Il presidente della Repubblica dell’Artsakh Bako Sahakyan nel corso della seduta congiunta dei Consigli di sicurezza di Armenia e Artsakh del 23 dicembre a Yerevan ha sottolineato la necessità di neutralizzare i tentativi dell’Azerbaigian di spingere la cosiddetta “comunità azera del Nagorno Karabakh” al tavolo dei negoziati.,

«Gli approcci di Stepanakert [per risolvere il conflitto] rimangono invariati» ha aggiunto, in particolare. «Sosteniamo una soluzione pacifica del conflitto nell’ambito del Gruppo di Minsk dell’OSCE, la piena partecipazione della Repubblica di Artsakh a tutte le fasi del processo negoziale.

La necessità (…) di preservare lo status di Artsakh come fattore e soggetto geopolitico sovrano è uno dei compiti più importanti della diplomazia armena.

Anche il nostro avversario [l’Azerbaigian] è ben consapevole di tutto ciò, applicando vari trucchi manipolativi. Questa linea comprende, in particolare, la speculazione della cosiddetta “comunità azera [di Artsakh]” come entità separata e passaggi continui per inserirla nel processo di negoziazione.
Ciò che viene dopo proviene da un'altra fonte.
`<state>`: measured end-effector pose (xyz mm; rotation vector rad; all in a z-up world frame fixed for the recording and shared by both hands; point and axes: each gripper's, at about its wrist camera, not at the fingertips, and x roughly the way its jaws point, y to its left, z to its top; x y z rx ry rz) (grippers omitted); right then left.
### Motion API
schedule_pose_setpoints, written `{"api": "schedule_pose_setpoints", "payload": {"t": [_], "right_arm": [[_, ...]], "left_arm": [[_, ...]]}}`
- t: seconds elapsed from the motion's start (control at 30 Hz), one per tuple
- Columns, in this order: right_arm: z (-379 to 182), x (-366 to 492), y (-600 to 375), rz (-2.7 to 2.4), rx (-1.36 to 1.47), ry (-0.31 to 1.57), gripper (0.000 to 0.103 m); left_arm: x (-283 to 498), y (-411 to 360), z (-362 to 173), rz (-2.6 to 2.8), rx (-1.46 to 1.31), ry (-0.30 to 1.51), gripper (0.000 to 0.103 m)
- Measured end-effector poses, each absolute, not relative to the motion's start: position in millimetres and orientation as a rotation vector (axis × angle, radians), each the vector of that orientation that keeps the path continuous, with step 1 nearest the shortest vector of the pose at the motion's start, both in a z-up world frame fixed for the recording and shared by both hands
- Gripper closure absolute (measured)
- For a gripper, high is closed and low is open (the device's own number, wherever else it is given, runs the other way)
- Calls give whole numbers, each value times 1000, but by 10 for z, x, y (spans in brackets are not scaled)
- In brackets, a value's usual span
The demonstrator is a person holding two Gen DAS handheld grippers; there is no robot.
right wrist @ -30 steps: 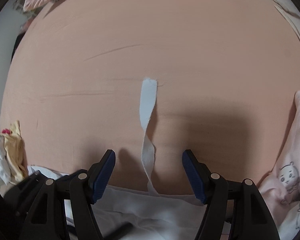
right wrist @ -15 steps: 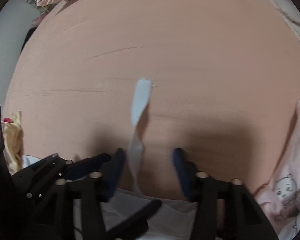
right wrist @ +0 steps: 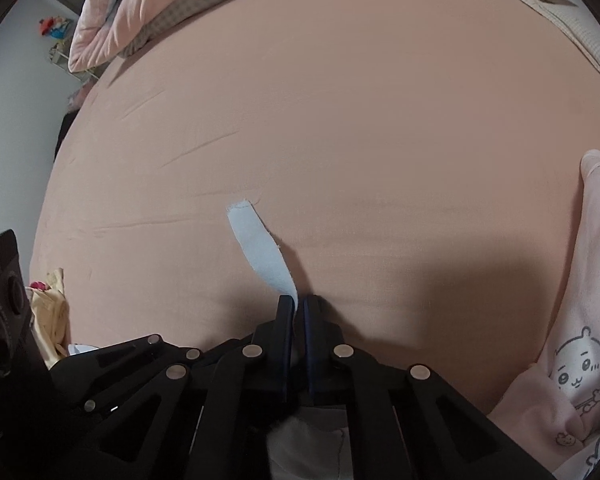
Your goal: Fold clothes
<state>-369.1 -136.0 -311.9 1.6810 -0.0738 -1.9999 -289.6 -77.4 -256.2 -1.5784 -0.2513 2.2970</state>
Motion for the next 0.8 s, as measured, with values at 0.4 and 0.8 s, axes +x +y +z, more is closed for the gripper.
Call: {"api": "schedule_pose_setpoints", "payload": {"t": [0.4, 0.8], "right_arm": [[-2661, -3712, -1581, -2038, 1585, -71, 99], [-2293, -3504, -929, -1971, 1543, -81, 99]], "left_arm": [[-2751, -720, -2222, 2285, -1435, -131, 93], [-2315, -478, -2016, 2213, -1326, 128, 93]]}}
In tal modo, stanno cercando di impedire il ripristino del formato completo e allo stesso tempo di spostare il fatto dell’indipendenza e della statualità di Artsakh dalla realtà in un dominio virtuale.

È naturale che dovremmo neutralizzare tutti questi tentativi.

Per noi, non può esserci ritorno al passato, sia in termini di status che di confini. Nessuna opzione di transazione metterà in pericolo la sicurezza della Repubblica Artsakh e il suo normale funzionamento».